Ce matin, vous vous en prenez à une notion très à la mode dans le commentaire politique : « faire bouger les lignes ».

Oui c’est par exemple l’explication (« faire bouger les lignes ») que les soutiens de François Fillon avancent, en ce moment pour justifier les positions, disons hétérodoxes, de l’ancien premier ministre : l’hypothèse d’un duel PS/FN aux prochaines municipales… Mais surtout, l’incroyable critique de la politique étrangère de la France à propos de la Syrie, formulée chez l’adversaire le plus coriace de Paris.
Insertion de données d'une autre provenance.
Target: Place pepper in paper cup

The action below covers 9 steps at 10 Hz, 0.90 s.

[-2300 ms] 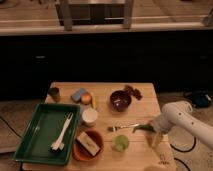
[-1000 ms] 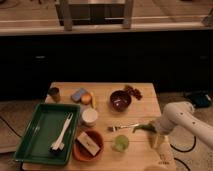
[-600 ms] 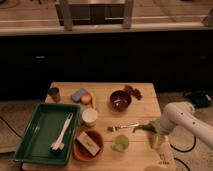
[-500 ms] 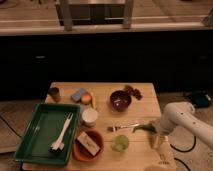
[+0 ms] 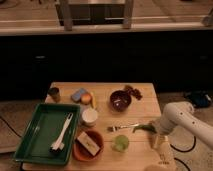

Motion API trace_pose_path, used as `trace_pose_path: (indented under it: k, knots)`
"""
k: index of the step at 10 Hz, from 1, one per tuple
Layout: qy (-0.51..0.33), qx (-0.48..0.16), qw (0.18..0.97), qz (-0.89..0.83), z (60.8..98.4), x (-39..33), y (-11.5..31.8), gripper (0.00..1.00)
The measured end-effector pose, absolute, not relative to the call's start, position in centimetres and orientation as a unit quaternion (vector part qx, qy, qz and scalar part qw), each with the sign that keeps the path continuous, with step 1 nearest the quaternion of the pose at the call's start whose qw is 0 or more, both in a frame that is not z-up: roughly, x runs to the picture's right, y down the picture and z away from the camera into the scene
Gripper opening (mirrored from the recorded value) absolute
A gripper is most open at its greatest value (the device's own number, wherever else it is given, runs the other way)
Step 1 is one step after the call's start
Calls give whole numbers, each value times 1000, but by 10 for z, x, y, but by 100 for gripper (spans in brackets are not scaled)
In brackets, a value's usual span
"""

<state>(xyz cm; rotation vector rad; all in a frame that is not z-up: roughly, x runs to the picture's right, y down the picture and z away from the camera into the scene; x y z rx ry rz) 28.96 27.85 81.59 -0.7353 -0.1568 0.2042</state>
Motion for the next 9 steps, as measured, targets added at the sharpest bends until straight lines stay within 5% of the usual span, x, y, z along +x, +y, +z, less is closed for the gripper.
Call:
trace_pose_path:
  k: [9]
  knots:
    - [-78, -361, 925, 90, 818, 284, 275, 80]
Chez celui qui a armé le régime de Bachar Al-Assad, chez celui qui continue à prétendre que ce sont les opposants à Bachar Al-Assad qui sont à l’origine de l’attaque chimique, chez celui qui oppose son veto à toutes les résolutions françaises sur la question à l’ONU ! La stature d’homme d’Etat que François Fillon avait patiemment construite sur le dos de Nicolas Sarkozy en jouant le contraste avec l’image impétueuse et suractive de l’ancien président, est maintenant bien cabossée. Quand Nicolas Sarkozy transgresse, tout le monde sait que c’est son fonctionnement. Ceux qui l’aiment trouvent qu’il bouscule les idées reçues et secoue les inerties, ceux qui ne l’aiment pas pensent qu’il brasse du vent, parle beaucoup mais ne fait pas grand-chose. Mais quand François Fillion transgresse, ça passe soit pour de la basse tactique, soit pour de la maladresse tellement ça ne va pas avec son personnage.

Donc pour trouver une explication rationnelle on dit, comme Jérôme Chartier, son soutien le plus proche, qu’il « fait bouger les lignes ».

C’est ça… « Faire bouger les lignes ! »…. Voilà le nouveau concept à la mode que l’on entend partout en ce moment dans le discours politique, autant que dans le commentaire de la politique. Et vous remarquerez que le discours des politiques et les commentaires de ceux qui sont chargés d’analyser la politique, utilisent de plus en plus les mêmes mots… Pas ceux du discours ni ceux de l’analyse mais ceux de la communication politique ! François Fillon n’est pas en train d’établir un programme, de nous proposer sa vision pour la France…. non, il s’attelle à une tâche beaucoup plus importante… Il se construit son personnage de présidentiable. Voici ce que dit exactement Jérôme Chartier dans une interview au Monde pour nous faire comprendre l’intérêt de « faire bouger les lignes » : « Les Français sont en train de découvrir qui est François Fillon : un homme engagé, pugnace déterminé, qui ne s’excuse pas d’exister ». Ça sent à plein nez la stratégie établie après les résultats d’enquêtes qualitatives sur la personnalité de François Fillon. « Le François Fillion en retrait, que l’on disait timoré, est bien loin » se réjouit Jérôme Chartier. Voilà comment, pour exister, on en vient à établir une symétrie entre le FN et le PS et à fragiliser la diplomatie de son pays ! Quand un responsable justifie une position politique en se prenant pour Vasarely et dit vouloir « faire bouger les lignes » il ne dit rien des solutions à apporter aux problèmes, il ne parle que de lui et de sa stratégie. « Bouger les lignes » pour « bouger les lignes », peu importe dans quel sens… puisqu’il s’agit juste de montrer qu’on a de l’influence sur les lignes… Le succès de cette expression dans le discours et le commentaire en dit beaucoup sur ce sentiment d’impuissance qui plombe l’ambiance politique française.